About this task:
Reproduce the listing below in its entirety. Change nothing.

Given data:
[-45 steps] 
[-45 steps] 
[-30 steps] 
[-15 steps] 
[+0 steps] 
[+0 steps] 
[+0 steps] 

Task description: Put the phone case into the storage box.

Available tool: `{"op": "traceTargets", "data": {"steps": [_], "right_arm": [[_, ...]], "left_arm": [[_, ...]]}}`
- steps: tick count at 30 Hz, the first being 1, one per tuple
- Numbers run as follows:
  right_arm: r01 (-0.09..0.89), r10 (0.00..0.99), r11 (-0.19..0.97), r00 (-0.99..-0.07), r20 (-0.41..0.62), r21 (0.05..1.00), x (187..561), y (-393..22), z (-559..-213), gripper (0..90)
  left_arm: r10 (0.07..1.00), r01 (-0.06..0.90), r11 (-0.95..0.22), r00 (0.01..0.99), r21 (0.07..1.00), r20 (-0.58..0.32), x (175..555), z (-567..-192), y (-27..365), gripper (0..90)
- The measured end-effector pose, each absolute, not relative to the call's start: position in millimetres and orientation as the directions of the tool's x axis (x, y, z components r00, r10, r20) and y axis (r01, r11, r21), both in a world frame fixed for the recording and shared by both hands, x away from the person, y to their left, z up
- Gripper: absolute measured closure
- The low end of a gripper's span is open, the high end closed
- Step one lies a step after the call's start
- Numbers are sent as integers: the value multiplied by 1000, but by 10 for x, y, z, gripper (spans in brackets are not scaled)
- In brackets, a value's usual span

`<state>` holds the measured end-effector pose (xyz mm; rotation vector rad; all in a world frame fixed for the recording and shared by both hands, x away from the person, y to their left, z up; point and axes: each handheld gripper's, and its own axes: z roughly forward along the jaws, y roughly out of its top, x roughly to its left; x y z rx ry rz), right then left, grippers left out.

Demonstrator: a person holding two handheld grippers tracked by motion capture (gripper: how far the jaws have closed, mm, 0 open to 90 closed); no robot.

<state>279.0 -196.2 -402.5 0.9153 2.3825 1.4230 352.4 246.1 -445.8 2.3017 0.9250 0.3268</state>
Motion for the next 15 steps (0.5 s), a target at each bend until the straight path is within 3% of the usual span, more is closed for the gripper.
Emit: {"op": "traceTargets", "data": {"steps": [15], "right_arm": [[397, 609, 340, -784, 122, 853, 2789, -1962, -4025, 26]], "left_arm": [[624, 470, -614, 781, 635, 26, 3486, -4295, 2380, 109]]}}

Result of this exercise:
[-45 steps] 
[-45 steps] 
[-30 steps] 
[-15 steps] 
[+0 steps] 
[+0 steps] 
[+0 steps] 

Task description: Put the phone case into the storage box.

Available tool: `{"op": "traceTargets", "data": {"steps": [_], "right_arm": [[_, ...]], "left_arm": [[_, ...]]}}`
- steps: tick count at 30 Hz, the first being 1, one per tuple
- Numbers run as follows:
  right_arm: r01 (-0.09..0.89), r10 (0.00..0.99), r11 (-0.19..0.97), r00 (-0.99..-0.07), r20 (-0.41..0.62), r21 (0.05..1.00), x (187..561), y (-393..22), z (-559..-213), gripper (0..90)
  left_arm: r10 (0.07..1.00), r01 (-0.06..0.90), r11 (-0.95..0.22), r00 (0.01..0.99), r21 (0.07..1.00), r20 (-0.58..0.32), x (175..555), z (-567..-192), y (-27..365), gripper (0..90)
- The measured end-effector pose, each absolute, not relative to the call's start: position in millimetres and orientation as the directions of the tool's x axis (x, y, z components r00, r10, r20) and y axis (r01, r11, r21), both in a world frame fixed for the recording and shared by both hands, x away from the person, y to their left, z up
- Gripper: absolute measured closure
- The low end of a gripper's span is open, the high end closed
- Step one lies a step after the call's start
- Numbers are sent as integers: the value multiplied by 1000, but by 10 for x, y, z, gripper (spans in brackets are not scaled)
- In brackets, a value's usual span

`<state>` holds the measured end-effector pose (xyz mm; rotation vector rad; all in a world frame fixed for the recording and shared by both hands, x away from the person, y to their left, z up; point and axes: each handheld gripper's, and its own axes: z roughly forward along the jaws, y roughly out of its top, x roughly to its left; x y z rx ry rz), right then left, grippers left out.

Demonstrator: a person holding two handheld grippers tracked by motion capture (gripper: how far the jaws have closed, mm, 0 open to 90 closed); no robot.

<state>279.0 -196.2 -402.5 0.9153 2.3825 1.4230 352.4 246.1 -445.8 2.3017 0.9250 0.3268</state>
Motion for the next 15 steps (0.5 s), a target at each bend until the straight path is within 3% of the usual span, more is closed for the gripper.
Emit: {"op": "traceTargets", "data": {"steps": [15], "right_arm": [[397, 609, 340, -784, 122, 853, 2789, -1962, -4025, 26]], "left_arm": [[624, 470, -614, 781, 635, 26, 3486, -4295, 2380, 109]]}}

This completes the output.